Героям, демонстрирующим на публике болезненный душевный стриптиз, в обществе, где ходить без трусов все-таки чуть менее зазорно, чем с распахнутой настеж душой, просто не остается ничего другого, кроме как ковать собственную индивидуальность из тех железобетонных частичек культуры, самые крайние, отчаянные проявления которой, что ни говори, все же въелись в сознание обывателя куда крепче, чем любые изысканные фразеологизмы, которые используют персонажи Валерии Гай Германики. И главная примета внутреннего времени картины, никак больше не обозначенного, — это все та же, закаленная сталью непоколебимость устойчивых архетипов, исторически уравнивающих в сознании людей проявления сильных чувств с жанром трагедии и ему сопутствующими атрибутами. «Маленькая» Вера, как известно, не смогла умереть согласно сценарию и придать, таким образом, хоть какую-то возвышенность своему образу. Герои «Бубна, барабана» тоже безотчетно тяготеют к высокому жанру как к единственному спасению от привычного постылого течения жизни — проще говоря, от скуки. Вот и ждут юные барышни «настоящей любви» и «интересного человека» и отыскивают вдруг потом в заезжем мужичке с искривленной диаграммой судьбы. И следует бывший зэк какой-то своей, особой справедливости, так и не сумев понять и объяснить ее до конца хотя бы себе.

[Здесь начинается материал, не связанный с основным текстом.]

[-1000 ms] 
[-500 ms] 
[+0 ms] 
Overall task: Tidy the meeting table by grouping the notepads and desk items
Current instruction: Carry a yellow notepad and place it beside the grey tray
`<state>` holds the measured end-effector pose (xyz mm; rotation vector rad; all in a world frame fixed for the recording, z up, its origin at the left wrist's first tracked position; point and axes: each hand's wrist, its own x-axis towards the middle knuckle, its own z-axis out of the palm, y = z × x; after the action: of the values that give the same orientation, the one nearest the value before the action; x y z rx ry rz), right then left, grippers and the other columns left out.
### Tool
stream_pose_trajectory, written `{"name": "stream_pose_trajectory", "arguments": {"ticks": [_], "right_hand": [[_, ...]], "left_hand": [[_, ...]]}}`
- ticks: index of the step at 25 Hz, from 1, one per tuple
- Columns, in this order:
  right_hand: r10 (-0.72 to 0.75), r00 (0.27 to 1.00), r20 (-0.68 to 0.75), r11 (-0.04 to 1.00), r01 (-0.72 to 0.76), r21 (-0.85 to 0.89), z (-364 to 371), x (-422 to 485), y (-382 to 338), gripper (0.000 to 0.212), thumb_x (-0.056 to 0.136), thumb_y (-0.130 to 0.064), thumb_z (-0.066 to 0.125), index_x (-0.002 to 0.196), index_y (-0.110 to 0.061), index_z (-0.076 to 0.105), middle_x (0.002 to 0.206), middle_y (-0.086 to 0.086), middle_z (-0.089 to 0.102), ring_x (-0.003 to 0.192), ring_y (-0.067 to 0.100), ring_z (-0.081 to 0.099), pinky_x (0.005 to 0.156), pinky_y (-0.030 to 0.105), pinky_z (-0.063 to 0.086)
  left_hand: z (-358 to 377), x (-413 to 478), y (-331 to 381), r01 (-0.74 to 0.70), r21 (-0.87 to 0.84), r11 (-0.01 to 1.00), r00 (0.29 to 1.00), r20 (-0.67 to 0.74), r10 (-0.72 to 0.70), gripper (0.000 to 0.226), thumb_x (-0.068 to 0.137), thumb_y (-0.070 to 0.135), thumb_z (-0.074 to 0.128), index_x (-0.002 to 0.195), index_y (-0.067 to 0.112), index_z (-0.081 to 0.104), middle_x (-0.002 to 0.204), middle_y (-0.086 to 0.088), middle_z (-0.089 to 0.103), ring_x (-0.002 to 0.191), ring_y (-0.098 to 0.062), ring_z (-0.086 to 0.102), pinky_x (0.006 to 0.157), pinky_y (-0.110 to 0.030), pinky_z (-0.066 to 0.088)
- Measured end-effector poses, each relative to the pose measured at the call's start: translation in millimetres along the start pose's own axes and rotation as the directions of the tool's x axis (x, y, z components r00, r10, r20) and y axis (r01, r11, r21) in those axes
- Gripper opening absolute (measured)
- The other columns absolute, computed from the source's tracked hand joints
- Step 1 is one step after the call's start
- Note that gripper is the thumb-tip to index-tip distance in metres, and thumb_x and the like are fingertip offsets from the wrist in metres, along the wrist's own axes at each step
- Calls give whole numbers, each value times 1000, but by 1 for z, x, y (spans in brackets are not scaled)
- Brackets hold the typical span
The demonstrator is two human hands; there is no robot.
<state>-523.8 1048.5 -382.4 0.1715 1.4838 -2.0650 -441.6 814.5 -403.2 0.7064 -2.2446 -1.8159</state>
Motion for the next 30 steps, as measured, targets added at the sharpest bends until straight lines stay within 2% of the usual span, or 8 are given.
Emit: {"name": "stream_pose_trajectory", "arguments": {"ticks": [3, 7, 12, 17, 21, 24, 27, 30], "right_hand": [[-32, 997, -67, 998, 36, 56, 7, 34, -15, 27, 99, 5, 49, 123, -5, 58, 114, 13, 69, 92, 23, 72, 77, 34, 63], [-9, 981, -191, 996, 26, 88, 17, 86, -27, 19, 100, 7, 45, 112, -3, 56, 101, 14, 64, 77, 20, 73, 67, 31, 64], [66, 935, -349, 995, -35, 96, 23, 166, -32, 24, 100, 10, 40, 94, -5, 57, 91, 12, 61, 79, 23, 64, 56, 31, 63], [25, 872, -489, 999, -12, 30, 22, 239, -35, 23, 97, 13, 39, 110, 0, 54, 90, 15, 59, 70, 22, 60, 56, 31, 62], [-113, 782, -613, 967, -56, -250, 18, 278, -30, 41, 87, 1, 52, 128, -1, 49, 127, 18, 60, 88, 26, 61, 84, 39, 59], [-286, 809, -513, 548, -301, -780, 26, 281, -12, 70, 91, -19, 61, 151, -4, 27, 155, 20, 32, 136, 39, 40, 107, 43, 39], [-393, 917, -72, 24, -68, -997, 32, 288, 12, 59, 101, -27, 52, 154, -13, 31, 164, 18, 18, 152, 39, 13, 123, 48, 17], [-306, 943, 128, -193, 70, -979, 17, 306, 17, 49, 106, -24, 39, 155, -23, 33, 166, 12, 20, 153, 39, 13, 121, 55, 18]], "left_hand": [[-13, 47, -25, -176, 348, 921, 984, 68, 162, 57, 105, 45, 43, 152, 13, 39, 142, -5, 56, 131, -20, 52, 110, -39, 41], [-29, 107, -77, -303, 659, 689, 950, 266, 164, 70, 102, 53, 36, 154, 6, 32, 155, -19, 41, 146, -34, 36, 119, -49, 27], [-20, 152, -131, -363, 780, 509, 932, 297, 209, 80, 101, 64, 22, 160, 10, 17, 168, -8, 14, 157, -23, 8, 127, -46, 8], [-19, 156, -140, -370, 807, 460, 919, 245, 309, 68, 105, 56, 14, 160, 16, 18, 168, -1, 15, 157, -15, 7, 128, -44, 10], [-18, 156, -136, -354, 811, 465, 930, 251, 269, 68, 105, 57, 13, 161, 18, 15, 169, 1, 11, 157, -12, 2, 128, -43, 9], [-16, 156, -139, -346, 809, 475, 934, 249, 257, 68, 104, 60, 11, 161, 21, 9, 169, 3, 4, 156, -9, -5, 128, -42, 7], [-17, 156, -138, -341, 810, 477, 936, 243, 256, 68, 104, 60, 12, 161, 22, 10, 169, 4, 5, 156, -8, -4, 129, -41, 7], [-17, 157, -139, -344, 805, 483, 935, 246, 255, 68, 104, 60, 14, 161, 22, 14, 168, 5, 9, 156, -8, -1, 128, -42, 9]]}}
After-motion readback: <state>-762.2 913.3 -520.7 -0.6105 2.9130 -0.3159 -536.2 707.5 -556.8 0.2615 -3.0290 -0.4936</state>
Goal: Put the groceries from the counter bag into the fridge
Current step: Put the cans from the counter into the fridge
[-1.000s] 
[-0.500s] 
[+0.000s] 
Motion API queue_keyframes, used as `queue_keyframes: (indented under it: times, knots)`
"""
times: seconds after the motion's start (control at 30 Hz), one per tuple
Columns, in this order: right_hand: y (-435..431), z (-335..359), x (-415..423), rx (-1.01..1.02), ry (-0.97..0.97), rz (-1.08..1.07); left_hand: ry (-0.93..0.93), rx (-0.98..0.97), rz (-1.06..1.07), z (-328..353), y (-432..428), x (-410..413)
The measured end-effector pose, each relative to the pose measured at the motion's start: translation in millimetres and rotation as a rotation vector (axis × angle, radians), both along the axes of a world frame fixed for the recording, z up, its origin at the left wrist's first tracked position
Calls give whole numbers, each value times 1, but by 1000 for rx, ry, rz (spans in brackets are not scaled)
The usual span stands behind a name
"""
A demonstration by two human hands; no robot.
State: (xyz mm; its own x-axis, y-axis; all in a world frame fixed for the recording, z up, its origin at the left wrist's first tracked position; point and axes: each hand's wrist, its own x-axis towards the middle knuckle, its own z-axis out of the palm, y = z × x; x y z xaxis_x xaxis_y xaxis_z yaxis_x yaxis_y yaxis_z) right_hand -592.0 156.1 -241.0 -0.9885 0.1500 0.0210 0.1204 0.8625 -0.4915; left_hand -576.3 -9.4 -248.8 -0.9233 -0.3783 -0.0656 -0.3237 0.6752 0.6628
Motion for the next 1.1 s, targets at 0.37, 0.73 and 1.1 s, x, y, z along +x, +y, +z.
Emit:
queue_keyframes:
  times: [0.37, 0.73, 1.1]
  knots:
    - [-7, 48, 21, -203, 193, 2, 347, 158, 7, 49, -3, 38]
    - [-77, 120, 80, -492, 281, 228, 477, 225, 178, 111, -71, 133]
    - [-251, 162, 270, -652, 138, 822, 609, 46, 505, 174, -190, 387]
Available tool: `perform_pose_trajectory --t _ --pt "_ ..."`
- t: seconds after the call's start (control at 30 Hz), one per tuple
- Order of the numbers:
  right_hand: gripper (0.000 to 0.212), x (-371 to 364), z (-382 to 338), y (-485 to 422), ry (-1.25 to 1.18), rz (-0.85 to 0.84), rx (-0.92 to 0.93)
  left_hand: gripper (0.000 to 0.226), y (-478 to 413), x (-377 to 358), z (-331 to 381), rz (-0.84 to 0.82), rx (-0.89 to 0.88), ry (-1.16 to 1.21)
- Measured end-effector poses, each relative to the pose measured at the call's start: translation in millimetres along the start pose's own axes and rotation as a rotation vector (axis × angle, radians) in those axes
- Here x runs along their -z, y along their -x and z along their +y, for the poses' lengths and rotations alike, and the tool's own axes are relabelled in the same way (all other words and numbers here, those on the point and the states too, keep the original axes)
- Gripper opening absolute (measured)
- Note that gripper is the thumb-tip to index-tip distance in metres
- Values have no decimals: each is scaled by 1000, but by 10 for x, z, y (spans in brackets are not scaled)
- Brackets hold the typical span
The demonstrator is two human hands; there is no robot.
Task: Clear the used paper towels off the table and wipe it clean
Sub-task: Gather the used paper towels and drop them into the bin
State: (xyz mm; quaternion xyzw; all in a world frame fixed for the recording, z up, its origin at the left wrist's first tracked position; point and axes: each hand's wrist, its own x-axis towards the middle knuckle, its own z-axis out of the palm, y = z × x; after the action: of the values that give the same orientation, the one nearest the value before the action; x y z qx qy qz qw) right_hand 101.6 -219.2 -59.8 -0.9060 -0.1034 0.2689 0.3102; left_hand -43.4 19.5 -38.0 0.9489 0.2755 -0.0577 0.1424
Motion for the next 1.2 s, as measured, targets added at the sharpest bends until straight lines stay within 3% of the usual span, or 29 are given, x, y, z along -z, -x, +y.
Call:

И льет свою кровь, изливая обиды и печаль, несчастная женщина, не сумевшая сама себе простить собственной слабости. Здесь все верят, что систему нельзя сломать, и выйти из нее можно, лишь фатально поломавшись самому.
Новая эпоха не создала новых героев, а персонажи ее в бесконечном замкнутом круге лишь перемалывают сами себя, примеряя и примеряя чужие, не прочувствованные и так и не понятые до конца роли. Паршивое время для любви — и тем не менее «Бубен, барабан» скорее именно о любви, чем о чем-либо еще. О любви не как о чувстве между конкретными людьми. О любви как о жизненном принципе, открывшемся суровой женщине в дешевом твидовом костюме только в самом конце пути. О любви, к которой уже давно придуманы другие рифмы, просто об этом написано не так много хороших книг.